Die Klasse 8f schloss die Biologie-Unterrichtseinheit Neurobiologie mit einer besonderen Aktion ab: Eine Doppelstunde wurde von Zehntklässlern der Suchtpräventions-AG gestaltet. Ziel war es, den Einfluss auf das Gehirn für die Klasse erlebbar zu machen und sich zusammen mit den Suchtpräventions-Experten zu überlegen, wie man selbst zum Thema steht.

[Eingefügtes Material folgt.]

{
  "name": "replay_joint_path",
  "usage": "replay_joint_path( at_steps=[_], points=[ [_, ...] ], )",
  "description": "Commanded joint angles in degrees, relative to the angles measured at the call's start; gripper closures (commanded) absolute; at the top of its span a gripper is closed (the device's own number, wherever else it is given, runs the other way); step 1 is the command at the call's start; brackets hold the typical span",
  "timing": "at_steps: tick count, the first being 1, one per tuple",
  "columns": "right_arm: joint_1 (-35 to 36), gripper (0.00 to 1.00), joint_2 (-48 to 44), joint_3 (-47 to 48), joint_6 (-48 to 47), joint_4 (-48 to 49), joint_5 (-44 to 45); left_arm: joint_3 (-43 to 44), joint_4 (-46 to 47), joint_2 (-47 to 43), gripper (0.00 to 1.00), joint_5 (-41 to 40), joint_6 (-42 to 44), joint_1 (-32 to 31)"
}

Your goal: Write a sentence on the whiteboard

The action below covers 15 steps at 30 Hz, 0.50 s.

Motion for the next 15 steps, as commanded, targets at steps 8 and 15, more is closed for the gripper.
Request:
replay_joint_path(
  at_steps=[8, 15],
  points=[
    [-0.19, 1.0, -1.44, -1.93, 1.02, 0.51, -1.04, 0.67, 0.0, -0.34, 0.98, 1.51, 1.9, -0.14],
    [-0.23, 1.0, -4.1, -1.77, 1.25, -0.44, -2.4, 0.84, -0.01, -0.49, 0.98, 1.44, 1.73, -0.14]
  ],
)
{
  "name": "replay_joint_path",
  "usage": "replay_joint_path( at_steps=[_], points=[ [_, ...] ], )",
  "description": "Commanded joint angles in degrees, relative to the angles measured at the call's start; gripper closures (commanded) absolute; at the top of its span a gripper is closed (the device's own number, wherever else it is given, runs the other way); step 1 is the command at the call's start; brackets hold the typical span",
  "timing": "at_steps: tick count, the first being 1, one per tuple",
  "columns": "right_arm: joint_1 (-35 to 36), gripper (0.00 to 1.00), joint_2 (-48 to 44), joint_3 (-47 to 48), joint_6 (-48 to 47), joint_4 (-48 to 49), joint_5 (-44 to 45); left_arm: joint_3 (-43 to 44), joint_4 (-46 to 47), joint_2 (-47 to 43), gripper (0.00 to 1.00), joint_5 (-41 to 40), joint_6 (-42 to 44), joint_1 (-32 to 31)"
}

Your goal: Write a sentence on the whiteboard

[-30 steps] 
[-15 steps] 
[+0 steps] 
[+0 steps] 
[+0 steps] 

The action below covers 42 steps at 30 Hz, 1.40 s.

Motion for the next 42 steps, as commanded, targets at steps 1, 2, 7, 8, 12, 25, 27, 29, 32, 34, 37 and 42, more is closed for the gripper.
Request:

Die Einflussnahme von Alkohol auf das Gehirn konnte mit Alkoholrauschbrillen zumindest teilweise simuliert werden. Diese Spezialanfertigungen beeinträchtigen die Wahrnehmung, indem sie den Verlust des Gleichgewichtssinns und der Entfernungseinschätzung nachstellen. Auf einer Linie zu laufen wurde für die SchülerInnen der 8f zur Herausforderung. Das hat Respekt vor dem Zustand der Trunkenheit verschafft, wie die Aussage einer Schülerin zeigt: „Ich hatte das Gefühl die Kontrolle zu verlieren. Die Brille kann ich jederzeit wieder absetzen, wenn es mir zu viel wird, in einem Rauschzustand ist das ja nicht möglich.“
In einer weiteren Übung konnten die Achtklässler durch ihre Positionierung im Raum verschiedenen Aussagen zustimmen oder sie ablehnen: Gehört Alkohol bei Erwachsenen zu einer guten Party? Hat es Einfluss auf mich, ob meine Freunde Alkohol trinken? Die Einnahme unterschiedlicher Positionen im Raum half dabei, sich eine eigene Meinung zum Thema zu bilden. „Es war auch mal gut zu sehen, welche Gedanken sich die anderen zu dem Thema machen“, schließt eine Schülerin.
Mit herzlichem Dank an die Suchtpräventions-AG-Schüler.